Shrimad Bhagavatam describes the creation of the universe into 14 Lokas (mentioned in the fifth skandha of Shrimad Bhagavatam). Also, it describes different universes similar to the ones we have. According to the textual scripture, each brahmand lies within a universal shell divided into 14 Lokas. These 14 Lokas exist, with Jambudwipa in the centre (known world) having Bhu-Lok (Earth). Further, Mount Sumeru represents the axis that connects Jambudwipa with six upper heavenly dimensions going to the top-most Loka, i.e. Satya Lok (Brahma Lok). 

Below Bhu-lok, we have seven other Loks extending to the bottom-most Lok, i.e. Patala Lok. After Patala Lok lies Garbhodak (Great Ocean) and Ananta Shesha carrying the weights of the universe. 

Satya-loka: This realm signifies the domain of Brahma and other elevated celestial beings.

Tapa-loka: Found just beneath Satya-loka, Tapa-loka is the abode of perfected yogis.

Jana-loka: In this realm lives the progeny of Brahma, who are renowned sages.

Mahar-loka: Situated below Jana-loka, Mahar-loka is a dwelling for great sages, mystics, and religious teachers. Inhabitants of this plane periodically descend to Earth to impart vedic principles.

Svar-loka: Also referred to as Svarga, Svar-loka has devatas, or demi-gods, who oversee administrative functions within the solar system. This region encompasses numerous planets, and its inhabitants enjoy life far more delightful than Earth’s wealthiest individuals.

Bhuvar-loka: This plane accommodates departed spirits lacking the merits for entrance into the heavenly realm of Svar-loka. Nevertheless, Bhuvar-loka surpasses the terrestrial Bhur-loka (Earth and its counterparts), resulting in less suffering for virtuous souls born there.

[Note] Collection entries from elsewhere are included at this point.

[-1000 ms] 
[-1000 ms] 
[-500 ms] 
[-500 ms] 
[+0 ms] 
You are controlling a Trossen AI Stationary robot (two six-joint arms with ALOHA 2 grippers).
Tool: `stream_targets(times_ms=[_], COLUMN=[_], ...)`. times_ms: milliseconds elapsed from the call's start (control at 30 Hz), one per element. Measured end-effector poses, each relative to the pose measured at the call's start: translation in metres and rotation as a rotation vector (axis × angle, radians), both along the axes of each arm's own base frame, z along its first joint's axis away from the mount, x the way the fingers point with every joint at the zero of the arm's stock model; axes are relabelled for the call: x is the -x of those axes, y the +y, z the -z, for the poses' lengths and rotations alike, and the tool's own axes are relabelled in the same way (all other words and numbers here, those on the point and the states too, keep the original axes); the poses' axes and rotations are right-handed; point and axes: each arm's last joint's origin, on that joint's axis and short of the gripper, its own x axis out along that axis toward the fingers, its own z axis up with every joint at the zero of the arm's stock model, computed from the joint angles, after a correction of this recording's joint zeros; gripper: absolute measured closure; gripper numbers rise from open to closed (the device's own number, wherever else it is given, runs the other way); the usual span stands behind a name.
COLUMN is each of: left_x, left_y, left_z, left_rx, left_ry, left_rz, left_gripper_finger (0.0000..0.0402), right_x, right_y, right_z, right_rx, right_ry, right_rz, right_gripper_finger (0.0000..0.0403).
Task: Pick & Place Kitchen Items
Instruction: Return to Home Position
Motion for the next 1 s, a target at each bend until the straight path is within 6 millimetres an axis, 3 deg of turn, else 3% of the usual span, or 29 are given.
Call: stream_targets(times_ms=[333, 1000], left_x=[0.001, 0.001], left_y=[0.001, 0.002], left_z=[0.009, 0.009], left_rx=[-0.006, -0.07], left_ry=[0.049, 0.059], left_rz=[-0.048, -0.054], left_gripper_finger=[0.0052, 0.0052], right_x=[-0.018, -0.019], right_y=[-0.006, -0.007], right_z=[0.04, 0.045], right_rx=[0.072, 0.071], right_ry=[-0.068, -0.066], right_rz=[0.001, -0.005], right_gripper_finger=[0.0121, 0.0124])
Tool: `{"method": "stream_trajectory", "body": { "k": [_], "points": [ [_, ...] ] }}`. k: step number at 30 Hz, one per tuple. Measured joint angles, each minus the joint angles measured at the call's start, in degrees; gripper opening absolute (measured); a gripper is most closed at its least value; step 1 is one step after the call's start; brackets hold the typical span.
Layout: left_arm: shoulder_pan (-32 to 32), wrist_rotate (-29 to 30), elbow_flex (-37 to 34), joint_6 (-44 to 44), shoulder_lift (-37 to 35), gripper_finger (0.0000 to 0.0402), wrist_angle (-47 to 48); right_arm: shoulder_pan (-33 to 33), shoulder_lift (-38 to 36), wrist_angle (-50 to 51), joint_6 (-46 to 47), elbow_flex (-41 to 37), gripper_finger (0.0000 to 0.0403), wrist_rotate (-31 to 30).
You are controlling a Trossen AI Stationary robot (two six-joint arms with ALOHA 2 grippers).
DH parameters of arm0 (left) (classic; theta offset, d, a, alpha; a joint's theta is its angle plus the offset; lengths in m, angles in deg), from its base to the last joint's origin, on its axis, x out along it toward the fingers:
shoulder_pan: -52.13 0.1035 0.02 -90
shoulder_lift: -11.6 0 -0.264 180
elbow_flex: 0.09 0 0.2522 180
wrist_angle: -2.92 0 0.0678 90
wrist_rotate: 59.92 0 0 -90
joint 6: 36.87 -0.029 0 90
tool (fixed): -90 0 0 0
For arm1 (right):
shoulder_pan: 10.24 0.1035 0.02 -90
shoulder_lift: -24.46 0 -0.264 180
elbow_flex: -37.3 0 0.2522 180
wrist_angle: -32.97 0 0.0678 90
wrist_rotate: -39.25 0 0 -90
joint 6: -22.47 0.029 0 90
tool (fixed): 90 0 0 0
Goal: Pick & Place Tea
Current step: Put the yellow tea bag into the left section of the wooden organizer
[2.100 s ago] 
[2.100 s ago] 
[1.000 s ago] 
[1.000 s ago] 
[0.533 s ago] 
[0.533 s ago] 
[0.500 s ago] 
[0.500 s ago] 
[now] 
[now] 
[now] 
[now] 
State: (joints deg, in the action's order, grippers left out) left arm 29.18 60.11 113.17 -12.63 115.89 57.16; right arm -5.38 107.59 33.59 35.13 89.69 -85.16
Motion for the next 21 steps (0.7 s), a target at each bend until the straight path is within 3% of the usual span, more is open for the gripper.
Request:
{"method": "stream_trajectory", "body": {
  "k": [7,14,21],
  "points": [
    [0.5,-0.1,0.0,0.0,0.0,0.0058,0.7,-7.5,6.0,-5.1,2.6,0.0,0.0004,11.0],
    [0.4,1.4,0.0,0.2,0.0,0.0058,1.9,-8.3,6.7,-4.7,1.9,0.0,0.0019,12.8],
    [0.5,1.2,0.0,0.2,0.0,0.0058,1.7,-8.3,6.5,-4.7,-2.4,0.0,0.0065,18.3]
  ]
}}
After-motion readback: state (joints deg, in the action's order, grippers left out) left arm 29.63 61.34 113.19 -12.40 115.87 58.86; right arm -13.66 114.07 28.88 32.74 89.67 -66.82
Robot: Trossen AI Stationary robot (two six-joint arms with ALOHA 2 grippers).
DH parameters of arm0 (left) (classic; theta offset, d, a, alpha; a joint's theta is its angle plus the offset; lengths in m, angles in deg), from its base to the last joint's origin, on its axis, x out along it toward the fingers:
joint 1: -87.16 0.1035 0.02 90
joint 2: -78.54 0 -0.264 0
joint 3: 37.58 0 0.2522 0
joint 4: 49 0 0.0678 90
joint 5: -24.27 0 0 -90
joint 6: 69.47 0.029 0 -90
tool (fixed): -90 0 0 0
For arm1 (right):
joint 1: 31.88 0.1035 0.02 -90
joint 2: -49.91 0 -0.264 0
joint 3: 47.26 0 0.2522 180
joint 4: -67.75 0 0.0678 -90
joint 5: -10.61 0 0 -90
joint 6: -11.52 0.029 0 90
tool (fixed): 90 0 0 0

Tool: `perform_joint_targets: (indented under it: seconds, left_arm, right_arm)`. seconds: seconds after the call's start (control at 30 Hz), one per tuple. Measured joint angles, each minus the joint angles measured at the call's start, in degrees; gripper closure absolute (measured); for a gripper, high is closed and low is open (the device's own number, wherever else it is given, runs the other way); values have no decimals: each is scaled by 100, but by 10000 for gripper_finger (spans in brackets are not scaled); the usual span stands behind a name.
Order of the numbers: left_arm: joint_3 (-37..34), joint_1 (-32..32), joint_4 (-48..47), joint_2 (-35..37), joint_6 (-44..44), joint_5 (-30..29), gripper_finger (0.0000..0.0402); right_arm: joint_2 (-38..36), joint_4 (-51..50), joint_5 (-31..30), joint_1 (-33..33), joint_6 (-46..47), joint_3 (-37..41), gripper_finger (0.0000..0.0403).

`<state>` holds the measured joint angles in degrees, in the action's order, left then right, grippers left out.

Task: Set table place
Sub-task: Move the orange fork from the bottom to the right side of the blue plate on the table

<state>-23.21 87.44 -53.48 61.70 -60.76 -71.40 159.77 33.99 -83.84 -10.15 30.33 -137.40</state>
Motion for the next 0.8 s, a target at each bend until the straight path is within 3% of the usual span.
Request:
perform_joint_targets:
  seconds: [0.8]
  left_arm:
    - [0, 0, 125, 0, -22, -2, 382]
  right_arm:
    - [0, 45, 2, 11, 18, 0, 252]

Bhur-loka: Encompassing our Earth and similar worlds, this is the plane of our existence.

Atala-loka: Atala, positioned just below Earth, houses residents encountering heightened sensory pleasures akin to those in Svarga. These inhabitants wield mystic powers and engage in certain forms of dark magic.

Vitala-loka: Below Atala, Vitala-loka is inhabitant by eerie entities like ghosts.

Sutala-loka and Talatala-loka: These realms beneath Earth experience sensual delights similar to heavenly pleasures.

Mahatala-loka: This plane accommodates snake-like humanoids who excel in crafting potent intoxicants.

Rasatala-loka: Rasatala serves as the dwelling of Daityas, adversaries of the Demi-gods. These powerful beings adhere to the doctrine of “might is right.”

Patala-loka: This lower realm has serpent-like nagas who partake in intoxicating substances surpassing those available on Earth.

Vaikuntha – The Spiritual Sky

A concept of a spiritual universe called Vaikuntha exists beyond the boundaries of our universe. Vaikuntha has a similar arrangement of planets and a diverse array of living beings. However, what distinguishes Vaikuntha is the universal recognition and devoted service to Vishnu, acknowledging Him as the supreme consciousness and the source of all manifested reality.

Unlike the continuous cycle of the material cosmos’s birth and destruction, the Vaikuntha planets endure eternally. Inhabitants of Vaikuntha are exempt from birth, disease, ageing, and death. This contrast underscores the paramount difference between the material and spiritual domains. The matter assumes temporary manifestation only to be subsequently dismantled, whereas the spiritual essence is eternal. The pattern of the cosmic universe’s creation and eventual dissolution mirrors the sequence of creating and dissolving the individual body, which houses the spirit soul.